• DATASET CONTENT:
◆ ◆ ◆

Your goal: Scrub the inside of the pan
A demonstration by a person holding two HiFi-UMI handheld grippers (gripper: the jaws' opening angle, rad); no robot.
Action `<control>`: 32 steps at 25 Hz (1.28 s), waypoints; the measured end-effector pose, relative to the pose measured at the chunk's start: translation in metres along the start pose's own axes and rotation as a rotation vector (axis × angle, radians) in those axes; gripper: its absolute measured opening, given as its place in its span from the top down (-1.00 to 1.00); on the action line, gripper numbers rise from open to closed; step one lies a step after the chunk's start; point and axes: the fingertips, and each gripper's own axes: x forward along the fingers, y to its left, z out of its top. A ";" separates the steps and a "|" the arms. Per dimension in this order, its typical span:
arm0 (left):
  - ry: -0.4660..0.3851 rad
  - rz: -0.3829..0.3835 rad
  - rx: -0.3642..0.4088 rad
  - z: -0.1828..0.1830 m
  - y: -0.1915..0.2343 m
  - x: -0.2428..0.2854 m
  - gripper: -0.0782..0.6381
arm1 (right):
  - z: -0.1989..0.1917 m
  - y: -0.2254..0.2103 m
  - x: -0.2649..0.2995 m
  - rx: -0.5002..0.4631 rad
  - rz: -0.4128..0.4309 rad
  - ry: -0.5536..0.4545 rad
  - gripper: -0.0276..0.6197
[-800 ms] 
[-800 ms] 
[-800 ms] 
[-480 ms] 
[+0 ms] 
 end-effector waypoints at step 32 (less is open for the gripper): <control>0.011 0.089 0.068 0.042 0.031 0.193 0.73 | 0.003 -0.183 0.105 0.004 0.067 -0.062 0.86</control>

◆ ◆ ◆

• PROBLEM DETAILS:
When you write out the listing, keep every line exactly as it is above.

• SOLUTION:
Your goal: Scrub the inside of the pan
A demonstration by a person holding two HiFi-UMI handheld grippers (gripper: the jaws' opening angle, rad); no robot.
Action `<control>`: 32 steps at 25 Hz (1.28 s), waypoints; the measured end-effector pose, relative to the pose measured at the chunk's start: translation in metres along the start pose's own axes and rotation as a rotation vector (axis × angle, radians) in those axes; gripper: its absolute measured opening, given as its place in its span from the top down (-1.00 to 1.00); on the action line, gripper numbers rise from open to closed; step one lies a step after the chunk's start; point and axes: the fingertips, and each gripper's own axes: x forward along the fingers, y to its left, z out of its top. A ";" separates the steps and a "|" the arms. Per dimension in this order, its typical span:
arm0 (left):
  - ry: -0.4660..0.3851 rad
  - rz: -0.3829..0.3835 rad
  - rx: -0.3642..0.4088 rad
  - z: -0.1828..0.1830 m
  - y: -0.1915..0.2343 m
  - x: -0.2428..0.2854 m
  - gripper: -0.0782..0.6381
arm1 (right):
  - z: -0.1989..0.1917 m
  - y: -0.2254..0.2103 m
  - x: -0.2649..0.2995 m
  - rx: -0.5002..0.4631 rad
  - rz: -0.4128..0.4309 rad
  - ry: -0.5536..0.4545 rad
  - gripper: -0.0276..0.6197
[-800 ms] 
[-800 ms] 
[-800 ms] 
[-480 ms] 
[+0 ms] 
 end-effector waypoints at step 32 (less is open for the gripper): <control>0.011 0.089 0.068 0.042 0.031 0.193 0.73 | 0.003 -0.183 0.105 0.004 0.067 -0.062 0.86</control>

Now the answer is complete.